▶ **WHAT TO PRODUCE**
In the entries that follow, find the word "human" and report each line it is on.

▶ **Saved data entries**

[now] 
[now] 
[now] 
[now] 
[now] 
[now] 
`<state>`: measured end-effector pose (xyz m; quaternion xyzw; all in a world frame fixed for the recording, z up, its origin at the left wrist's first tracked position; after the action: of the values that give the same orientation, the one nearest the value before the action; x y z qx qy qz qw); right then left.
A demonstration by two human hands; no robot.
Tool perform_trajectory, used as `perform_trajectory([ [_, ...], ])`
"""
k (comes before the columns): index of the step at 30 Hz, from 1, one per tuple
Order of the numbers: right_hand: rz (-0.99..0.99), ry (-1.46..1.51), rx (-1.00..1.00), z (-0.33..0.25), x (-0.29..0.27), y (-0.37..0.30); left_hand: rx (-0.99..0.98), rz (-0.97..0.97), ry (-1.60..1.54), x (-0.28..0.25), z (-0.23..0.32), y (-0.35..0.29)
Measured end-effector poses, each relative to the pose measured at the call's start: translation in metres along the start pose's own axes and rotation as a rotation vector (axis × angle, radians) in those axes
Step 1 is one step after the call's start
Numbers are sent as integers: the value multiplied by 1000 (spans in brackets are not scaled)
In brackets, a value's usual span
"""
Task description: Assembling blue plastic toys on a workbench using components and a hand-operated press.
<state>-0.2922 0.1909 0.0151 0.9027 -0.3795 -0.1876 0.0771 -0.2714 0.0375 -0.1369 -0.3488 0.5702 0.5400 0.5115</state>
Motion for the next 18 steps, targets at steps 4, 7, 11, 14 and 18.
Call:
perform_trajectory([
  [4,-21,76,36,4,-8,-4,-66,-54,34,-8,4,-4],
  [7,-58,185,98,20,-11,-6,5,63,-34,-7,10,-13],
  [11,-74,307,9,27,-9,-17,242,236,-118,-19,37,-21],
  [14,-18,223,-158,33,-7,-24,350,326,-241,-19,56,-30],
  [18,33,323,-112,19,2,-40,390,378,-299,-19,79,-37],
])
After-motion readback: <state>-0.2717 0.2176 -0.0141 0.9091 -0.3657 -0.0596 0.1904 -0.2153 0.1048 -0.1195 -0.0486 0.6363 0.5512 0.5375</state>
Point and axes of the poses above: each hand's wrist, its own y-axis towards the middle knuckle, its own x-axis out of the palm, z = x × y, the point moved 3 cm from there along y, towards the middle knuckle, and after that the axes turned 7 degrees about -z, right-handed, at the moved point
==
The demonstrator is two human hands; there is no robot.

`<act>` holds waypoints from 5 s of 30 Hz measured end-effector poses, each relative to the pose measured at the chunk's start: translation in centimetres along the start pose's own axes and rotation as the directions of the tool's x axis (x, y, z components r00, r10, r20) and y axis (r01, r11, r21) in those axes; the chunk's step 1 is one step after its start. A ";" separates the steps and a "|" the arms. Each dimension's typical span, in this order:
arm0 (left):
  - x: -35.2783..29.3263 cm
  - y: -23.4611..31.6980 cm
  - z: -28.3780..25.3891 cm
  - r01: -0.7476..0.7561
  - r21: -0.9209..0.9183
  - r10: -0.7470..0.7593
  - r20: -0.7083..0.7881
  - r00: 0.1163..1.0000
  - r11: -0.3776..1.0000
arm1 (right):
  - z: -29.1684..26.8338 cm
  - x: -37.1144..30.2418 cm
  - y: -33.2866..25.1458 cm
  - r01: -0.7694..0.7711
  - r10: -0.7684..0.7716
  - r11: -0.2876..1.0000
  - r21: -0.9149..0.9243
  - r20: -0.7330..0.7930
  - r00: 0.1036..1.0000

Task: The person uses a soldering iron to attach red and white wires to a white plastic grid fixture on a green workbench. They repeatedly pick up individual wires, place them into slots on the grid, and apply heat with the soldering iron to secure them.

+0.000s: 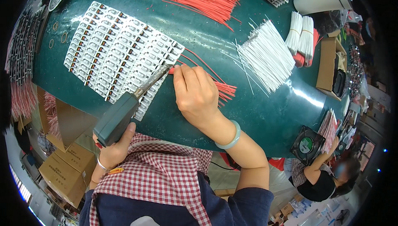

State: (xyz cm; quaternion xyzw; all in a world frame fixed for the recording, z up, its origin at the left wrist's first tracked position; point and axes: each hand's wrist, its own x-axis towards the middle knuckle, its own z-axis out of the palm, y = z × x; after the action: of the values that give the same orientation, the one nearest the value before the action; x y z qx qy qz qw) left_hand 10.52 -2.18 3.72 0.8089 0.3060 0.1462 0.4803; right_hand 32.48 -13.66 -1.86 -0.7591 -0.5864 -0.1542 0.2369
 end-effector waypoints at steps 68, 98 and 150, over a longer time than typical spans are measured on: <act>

▶ **OUTPUT BELOW**
A demonstration by two human hands; no robot.
The demonstrator is two human hands; there is no robot.

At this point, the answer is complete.